- Exercise brief:
Below are the records; copy every line in them that holds the string "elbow".

- Material supplied:
========================================
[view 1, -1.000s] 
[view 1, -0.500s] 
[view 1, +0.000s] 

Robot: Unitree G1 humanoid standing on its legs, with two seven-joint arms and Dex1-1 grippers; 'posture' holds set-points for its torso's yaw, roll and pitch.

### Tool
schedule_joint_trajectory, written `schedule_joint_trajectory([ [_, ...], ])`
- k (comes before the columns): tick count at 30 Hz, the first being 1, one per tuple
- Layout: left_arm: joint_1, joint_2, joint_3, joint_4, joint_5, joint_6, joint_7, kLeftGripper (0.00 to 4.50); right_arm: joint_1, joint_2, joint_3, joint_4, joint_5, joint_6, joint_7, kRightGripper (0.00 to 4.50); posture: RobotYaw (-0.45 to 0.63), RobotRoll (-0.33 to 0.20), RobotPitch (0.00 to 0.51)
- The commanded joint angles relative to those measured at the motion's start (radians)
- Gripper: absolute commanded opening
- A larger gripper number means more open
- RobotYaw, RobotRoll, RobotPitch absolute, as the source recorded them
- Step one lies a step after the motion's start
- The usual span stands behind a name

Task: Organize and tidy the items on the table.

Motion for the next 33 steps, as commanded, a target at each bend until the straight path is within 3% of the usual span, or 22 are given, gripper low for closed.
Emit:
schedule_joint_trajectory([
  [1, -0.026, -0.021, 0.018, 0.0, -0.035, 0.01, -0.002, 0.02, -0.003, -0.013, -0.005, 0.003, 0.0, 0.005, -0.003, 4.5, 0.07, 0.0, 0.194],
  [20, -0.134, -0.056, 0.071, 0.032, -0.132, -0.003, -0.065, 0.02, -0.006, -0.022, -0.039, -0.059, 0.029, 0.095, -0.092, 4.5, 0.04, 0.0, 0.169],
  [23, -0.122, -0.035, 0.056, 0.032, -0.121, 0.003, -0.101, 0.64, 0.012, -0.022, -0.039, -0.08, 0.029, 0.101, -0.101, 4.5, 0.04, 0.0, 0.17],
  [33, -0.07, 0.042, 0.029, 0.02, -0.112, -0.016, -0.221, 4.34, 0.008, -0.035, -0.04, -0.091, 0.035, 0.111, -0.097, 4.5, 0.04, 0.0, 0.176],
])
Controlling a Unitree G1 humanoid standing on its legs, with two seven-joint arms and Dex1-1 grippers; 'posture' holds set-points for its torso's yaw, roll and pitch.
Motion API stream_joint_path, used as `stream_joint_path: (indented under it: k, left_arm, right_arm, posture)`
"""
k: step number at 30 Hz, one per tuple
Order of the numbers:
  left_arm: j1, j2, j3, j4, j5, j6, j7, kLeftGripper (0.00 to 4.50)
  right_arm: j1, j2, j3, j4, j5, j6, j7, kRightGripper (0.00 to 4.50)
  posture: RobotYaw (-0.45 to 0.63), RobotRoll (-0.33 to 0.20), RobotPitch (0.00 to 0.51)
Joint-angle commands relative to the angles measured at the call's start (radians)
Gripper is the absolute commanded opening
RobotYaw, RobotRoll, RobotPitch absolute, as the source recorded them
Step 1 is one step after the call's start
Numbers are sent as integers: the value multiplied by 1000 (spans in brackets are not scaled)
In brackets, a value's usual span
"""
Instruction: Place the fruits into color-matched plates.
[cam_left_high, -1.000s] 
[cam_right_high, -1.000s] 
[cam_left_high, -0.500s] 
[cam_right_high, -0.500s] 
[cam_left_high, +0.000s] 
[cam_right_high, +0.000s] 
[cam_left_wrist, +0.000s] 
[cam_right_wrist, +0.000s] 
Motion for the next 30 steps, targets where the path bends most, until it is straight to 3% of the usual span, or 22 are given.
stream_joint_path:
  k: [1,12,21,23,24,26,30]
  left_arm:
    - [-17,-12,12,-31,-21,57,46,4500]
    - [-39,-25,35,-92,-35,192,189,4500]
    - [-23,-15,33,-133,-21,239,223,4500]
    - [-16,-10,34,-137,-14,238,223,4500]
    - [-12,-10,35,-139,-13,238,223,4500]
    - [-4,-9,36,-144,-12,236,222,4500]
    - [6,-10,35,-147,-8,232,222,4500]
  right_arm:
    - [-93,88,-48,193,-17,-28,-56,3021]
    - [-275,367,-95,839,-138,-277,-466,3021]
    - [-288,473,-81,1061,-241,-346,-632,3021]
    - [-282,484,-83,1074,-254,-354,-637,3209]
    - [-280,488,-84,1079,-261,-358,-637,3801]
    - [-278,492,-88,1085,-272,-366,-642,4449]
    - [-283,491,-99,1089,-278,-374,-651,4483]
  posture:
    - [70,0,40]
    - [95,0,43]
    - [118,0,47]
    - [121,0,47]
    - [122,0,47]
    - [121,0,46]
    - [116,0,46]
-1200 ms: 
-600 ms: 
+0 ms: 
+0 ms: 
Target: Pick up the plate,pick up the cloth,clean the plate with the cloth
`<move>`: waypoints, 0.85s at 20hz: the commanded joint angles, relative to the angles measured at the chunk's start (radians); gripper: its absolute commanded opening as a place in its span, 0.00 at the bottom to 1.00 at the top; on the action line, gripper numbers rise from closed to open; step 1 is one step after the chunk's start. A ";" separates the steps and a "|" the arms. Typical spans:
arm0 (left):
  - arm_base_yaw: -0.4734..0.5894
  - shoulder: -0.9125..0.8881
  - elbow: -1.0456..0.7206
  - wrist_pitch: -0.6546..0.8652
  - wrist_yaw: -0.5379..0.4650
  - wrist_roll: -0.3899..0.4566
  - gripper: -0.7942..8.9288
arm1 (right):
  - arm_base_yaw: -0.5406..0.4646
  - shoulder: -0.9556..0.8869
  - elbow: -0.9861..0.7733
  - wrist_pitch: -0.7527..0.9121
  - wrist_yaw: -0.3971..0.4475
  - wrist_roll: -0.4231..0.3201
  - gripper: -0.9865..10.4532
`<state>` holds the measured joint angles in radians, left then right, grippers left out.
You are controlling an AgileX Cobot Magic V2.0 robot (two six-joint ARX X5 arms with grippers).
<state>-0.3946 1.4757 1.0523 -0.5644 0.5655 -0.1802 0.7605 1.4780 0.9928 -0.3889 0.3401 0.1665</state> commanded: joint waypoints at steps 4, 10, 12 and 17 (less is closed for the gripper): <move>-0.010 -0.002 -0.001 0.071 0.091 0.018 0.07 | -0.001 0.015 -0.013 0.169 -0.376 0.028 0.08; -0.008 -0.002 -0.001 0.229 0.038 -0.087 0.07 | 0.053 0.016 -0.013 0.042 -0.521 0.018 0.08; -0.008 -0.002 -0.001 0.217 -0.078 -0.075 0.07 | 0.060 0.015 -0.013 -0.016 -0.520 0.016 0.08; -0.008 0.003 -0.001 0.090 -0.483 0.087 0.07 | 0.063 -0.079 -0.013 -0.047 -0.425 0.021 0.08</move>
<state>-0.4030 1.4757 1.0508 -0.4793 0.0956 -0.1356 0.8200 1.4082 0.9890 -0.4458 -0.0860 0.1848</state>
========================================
- Solution to this task:
  - elbow: -1.0456..0.7206
  - elbow: -0.9861..0.7733

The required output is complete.